Fast float to double conversion

In various circumstances, one comes across a situation where some initial approximation is computed in single precision for performance reasons, then the result is up-converted to double precision for the final computation steps. Unfortunately, the float-to-double conversion instruction provided by the GPU is itself one of the slower 64-bit operations. One particular such context would be a double-precision cbrt() implementation.

I was therefore looking for something faster, in particular for “DP lite” platforms like sm_5x, leading to the code below. Maybe others find this useful as well. This translate to five instructions on sm_3x (3 LOPs, 2 shifts) and four instructions on sm_5x (2 shifts, MOV32I, LOP3). A three-instruction sequence should be possible by changing the mask to 0x00ffffff and using __byte_perm(), but this would really narrow the supported range down drastically, to [0.5,8.0). Use of the bitfield insertion instruction may be worth looking at as well, but my understanding is that BFE and BFI are fairly low-throughput instructions, so I tried sticking to simple operations.

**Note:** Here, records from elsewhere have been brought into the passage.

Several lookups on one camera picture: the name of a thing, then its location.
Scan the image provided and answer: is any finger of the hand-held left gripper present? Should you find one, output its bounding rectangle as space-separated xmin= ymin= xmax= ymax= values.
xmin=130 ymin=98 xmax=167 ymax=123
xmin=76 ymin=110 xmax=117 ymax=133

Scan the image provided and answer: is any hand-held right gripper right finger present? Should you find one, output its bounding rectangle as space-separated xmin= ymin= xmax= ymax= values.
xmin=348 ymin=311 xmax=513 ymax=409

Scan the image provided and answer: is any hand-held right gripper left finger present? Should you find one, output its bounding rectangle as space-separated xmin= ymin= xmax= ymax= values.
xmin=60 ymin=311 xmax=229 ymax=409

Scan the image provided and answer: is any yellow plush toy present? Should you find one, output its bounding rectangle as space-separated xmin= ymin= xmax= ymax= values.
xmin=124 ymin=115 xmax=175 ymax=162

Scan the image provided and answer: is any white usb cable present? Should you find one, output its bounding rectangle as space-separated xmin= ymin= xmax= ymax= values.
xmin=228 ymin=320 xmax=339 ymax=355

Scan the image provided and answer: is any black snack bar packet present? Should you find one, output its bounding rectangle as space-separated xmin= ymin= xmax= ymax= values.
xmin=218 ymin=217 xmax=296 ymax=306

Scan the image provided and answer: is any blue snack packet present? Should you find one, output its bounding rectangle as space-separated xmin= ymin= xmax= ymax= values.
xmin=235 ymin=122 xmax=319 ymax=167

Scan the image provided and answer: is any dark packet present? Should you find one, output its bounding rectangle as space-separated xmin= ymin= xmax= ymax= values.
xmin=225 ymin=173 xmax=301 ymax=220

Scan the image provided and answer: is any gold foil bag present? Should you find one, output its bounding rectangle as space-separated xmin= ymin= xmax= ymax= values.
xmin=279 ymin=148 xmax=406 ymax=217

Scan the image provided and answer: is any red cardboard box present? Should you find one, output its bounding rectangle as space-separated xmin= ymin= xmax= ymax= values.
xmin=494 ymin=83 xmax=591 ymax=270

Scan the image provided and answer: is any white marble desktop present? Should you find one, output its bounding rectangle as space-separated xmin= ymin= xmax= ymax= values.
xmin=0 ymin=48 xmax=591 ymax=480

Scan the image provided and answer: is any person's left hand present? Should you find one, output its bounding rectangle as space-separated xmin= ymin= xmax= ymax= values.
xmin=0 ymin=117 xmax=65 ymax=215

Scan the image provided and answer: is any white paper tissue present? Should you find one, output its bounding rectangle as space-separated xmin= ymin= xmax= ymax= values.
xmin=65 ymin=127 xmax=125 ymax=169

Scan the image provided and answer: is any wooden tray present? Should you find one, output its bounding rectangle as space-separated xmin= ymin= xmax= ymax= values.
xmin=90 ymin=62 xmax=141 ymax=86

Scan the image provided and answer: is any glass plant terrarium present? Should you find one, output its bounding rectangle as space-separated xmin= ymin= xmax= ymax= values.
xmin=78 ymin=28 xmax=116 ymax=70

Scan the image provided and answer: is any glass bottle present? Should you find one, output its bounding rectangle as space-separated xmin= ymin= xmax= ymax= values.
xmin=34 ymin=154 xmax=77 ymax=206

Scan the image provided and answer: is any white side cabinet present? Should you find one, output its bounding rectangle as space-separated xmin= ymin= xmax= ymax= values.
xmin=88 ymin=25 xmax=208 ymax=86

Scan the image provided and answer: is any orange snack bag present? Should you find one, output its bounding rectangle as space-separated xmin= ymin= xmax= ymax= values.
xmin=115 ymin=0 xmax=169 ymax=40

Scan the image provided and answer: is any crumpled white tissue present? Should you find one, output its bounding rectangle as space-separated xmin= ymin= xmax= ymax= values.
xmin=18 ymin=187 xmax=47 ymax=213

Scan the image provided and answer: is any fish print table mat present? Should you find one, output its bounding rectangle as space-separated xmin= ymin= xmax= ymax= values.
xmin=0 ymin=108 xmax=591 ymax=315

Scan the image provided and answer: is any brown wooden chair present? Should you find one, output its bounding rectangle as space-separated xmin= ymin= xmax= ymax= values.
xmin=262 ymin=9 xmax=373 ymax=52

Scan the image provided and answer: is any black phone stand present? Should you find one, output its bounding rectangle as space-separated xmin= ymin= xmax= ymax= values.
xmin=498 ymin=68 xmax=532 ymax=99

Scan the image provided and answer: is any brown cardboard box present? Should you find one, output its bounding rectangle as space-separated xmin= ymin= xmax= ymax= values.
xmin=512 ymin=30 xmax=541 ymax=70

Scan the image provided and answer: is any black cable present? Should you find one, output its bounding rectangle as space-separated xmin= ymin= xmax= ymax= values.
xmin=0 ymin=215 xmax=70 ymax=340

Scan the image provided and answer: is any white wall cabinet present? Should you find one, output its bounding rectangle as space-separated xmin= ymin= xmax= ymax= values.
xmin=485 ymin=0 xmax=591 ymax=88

/* works correctly if argument is in +/-[2**-15, 2**17), or zero, infinity, NaN */
__device__ __forceinline__ 
double my_fast_float2double (float a)
{
    unsigned int ia = __float_as_int (a);
    return __hiloint2double ((((ia >> 3) ^ ia) & 0x07ffffff) ^ ia, ia << 29);
}

In the course of programming CUDA particle simulations there is quite a bit of casting to and from 64 bit to 32 bit and back.

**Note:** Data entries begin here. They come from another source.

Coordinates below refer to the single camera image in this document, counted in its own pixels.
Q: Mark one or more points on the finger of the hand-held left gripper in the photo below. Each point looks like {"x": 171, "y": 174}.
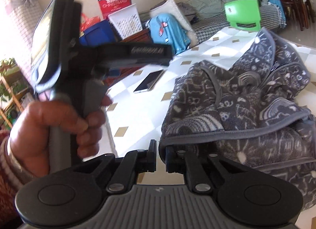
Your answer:
{"x": 138, "y": 53}

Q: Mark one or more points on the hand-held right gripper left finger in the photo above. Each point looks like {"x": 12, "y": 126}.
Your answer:
{"x": 151, "y": 156}

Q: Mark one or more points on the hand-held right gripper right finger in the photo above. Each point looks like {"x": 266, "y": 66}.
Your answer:
{"x": 170, "y": 160}

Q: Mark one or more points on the grey doodle print fleece jacket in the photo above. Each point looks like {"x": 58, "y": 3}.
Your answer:
{"x": 222, "y": 110}

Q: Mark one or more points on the person's left forearm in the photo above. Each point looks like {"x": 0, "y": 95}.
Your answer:
{"x": 6, "y": 182}

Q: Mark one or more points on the person's left hand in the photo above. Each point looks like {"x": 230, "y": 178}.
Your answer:
{"x": 32, "y": 132}

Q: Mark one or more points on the wooden cabinet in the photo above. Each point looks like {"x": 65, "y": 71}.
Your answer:
{"x": 137, "y": 36}

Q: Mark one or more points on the smartphone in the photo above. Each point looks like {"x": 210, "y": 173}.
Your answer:
{"x": 149, "y": 81}

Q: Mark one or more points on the white laundry basket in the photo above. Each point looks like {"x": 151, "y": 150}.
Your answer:
{"x": 126, "y": 21}

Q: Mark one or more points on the blue storage bin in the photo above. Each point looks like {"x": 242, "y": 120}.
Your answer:
{"x": 98, "y": 32}

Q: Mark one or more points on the red plastic bag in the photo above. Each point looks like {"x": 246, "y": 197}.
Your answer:
{"x": 90, "y": 21}

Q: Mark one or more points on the light blue cartoon garment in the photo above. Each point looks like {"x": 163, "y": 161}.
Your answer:
{"x": 170, "y": 31}

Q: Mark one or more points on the white pillow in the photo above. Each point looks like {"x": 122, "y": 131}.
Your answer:
{"x": 172, "y": 9}

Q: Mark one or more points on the white quilted cloth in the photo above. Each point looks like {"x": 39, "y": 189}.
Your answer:
{"x": 19, "y": 16}

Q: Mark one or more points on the grey hoodie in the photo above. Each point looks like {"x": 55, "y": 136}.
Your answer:
{"x": 186, "y": 8}

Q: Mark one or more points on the plant on wooden rack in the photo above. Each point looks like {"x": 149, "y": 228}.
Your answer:
{"x": 8, "y": 88}

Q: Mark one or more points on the houndstooth sofa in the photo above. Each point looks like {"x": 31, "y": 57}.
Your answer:
{"x": 209, "y": 29}

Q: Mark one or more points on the pale green blanket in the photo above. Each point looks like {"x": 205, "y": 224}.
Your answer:
{"x": 212, "y": 0}

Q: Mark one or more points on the green plastic chair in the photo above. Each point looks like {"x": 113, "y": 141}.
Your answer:
{"x": 243, "y": 11}

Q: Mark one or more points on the blue backpack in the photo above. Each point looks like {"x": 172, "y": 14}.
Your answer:
{"x": 276, "y": 7}

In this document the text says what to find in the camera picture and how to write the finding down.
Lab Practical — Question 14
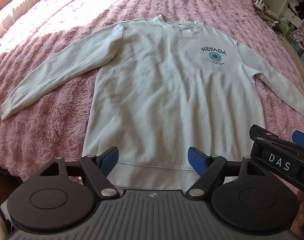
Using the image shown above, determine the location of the cream long bolster cushion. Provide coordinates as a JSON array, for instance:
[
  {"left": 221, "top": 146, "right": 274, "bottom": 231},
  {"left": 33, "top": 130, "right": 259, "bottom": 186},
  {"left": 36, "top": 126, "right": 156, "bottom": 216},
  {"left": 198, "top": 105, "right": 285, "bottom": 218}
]
[{"left": 0, "top": 0, "right": 61, "bottom": 32}]

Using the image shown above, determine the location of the pale printed sweatshirt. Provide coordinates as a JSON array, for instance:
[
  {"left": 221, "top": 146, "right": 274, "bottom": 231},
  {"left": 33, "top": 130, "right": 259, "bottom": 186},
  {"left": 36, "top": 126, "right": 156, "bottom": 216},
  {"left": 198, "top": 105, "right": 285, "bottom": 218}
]
[{"left": 1, "top": 14, "right": 304, "bottom": 191}]

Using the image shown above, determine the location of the wooden nightstand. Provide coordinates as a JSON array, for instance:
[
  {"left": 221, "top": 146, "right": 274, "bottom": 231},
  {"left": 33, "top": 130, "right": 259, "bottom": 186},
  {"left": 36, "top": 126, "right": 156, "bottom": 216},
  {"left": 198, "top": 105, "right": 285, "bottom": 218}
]
[{"left": 253, "top": 2, "right": 292, "bottom": 32}]

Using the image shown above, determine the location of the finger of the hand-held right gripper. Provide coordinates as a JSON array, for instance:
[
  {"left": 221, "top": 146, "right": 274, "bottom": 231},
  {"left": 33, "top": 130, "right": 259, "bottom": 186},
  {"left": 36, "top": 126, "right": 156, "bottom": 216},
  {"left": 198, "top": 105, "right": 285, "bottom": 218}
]
[
  {"left": 249, "top": 124, "right": 304, "bottom": 156},
  {"left": 292, "top": 130, "right": 304, "bottom": 143}
]

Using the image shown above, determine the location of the wooden bed frame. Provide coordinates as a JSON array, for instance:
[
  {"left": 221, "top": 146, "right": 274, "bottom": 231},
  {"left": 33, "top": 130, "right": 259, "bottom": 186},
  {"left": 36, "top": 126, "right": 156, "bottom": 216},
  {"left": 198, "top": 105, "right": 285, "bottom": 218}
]
[{"left": 279, "top": 30, "right": 304, "bottom": 77}]

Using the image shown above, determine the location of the pink fluffy blanket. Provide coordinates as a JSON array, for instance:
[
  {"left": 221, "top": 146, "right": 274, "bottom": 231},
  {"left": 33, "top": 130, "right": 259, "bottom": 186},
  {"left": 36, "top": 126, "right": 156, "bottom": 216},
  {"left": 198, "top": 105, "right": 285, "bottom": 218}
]
[{"left": 0, "top": 0, "right": 304, "bottom": 189}]

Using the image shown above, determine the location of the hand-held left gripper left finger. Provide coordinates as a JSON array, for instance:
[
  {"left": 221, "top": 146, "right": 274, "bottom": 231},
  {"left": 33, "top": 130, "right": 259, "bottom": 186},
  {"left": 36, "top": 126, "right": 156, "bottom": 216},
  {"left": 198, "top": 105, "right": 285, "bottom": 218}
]
[{"left": 39, "top": 147, "right": 120, "bottom": 198}]

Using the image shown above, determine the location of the green plastic basket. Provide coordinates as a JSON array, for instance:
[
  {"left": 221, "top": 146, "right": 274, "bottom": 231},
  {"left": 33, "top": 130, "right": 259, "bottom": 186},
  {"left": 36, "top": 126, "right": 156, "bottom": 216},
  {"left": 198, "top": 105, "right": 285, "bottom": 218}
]
[{"left": 279, "top": 17, "right": 296, "bottom": 35}]

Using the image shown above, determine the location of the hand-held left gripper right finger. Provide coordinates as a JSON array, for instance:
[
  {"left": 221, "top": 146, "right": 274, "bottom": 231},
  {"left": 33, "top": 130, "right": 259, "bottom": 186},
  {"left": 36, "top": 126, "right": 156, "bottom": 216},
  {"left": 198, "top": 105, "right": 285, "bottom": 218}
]
[{"left": 188, "top": 146, "right": 268, "bottom": 197}]

As you know for such simulations mixed precision is the new normal, with energy/dose accumulations done in 64 bit, and movement (ray tracing etc) done in 32 bit or less.

This will certainly get used in some optical photon simulations I have been working on recently.

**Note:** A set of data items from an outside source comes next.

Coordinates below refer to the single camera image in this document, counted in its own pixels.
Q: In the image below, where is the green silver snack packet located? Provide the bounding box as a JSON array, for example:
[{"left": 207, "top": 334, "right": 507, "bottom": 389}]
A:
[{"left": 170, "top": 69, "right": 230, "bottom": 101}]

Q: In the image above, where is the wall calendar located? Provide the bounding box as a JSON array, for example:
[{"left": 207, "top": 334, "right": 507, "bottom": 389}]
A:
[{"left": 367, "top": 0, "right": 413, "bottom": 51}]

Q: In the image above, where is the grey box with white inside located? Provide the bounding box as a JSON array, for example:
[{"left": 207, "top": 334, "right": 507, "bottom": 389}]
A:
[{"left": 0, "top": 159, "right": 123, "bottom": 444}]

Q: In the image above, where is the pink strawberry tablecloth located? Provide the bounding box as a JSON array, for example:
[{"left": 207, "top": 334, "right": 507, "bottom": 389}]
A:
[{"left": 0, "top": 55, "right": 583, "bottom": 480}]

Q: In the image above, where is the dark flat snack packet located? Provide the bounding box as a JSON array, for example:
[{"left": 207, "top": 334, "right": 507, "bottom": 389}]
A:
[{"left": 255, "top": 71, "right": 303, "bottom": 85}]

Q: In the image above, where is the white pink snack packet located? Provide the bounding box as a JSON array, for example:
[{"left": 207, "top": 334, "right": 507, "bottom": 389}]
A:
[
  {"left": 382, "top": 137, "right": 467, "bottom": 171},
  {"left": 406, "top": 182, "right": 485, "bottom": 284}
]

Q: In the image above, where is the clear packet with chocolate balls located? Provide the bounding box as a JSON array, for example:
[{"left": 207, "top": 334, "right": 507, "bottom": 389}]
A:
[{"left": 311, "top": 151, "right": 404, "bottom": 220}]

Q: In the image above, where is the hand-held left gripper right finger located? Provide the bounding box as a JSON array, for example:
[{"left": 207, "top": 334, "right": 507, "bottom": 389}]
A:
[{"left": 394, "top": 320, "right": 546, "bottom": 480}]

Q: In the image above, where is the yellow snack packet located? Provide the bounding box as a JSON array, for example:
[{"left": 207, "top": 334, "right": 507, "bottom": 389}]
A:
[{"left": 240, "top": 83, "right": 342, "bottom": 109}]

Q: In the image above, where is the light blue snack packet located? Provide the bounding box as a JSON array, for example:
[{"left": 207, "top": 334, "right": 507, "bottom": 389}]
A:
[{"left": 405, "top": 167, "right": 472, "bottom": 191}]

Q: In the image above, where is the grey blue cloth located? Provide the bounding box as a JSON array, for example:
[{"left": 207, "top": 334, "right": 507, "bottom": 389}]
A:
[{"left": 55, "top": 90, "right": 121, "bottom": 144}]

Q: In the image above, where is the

Thanks for posting and the explanation!

I was actually motivated to code this up by a question in the [cuda] section of Stackoverflow the other day, where it seemed prudent to calculate initial approximations to the real roots of a cubic polynomial in single precision, then switch to double precision for the final Newton iterations on the approximate roots.

In case anybody was wondering about the version of the above based on __byte_perm(), here it is:

/* works correctly if argument is in +/-[2**-1, 2**3), or zero, infinity, NaN */
double my_fast_float2double (float a)
{
    unsigned int ia = __float_as_int (a);
    return __hiloint2double (__byte_perm (ia >> 3, ia, 0x7210), ia << 29);
}

Both of these implementations also work for negative operands, I have added a “+/-” to the comments to make that clearer. The basic idea here is to simply insert 3-bit strings of all 0s or all 1s as the exponent field is widened from 8 to 11 bits. I haven’t come up with anything faster yet, which doesn’t mean such solutions couldn’t exist.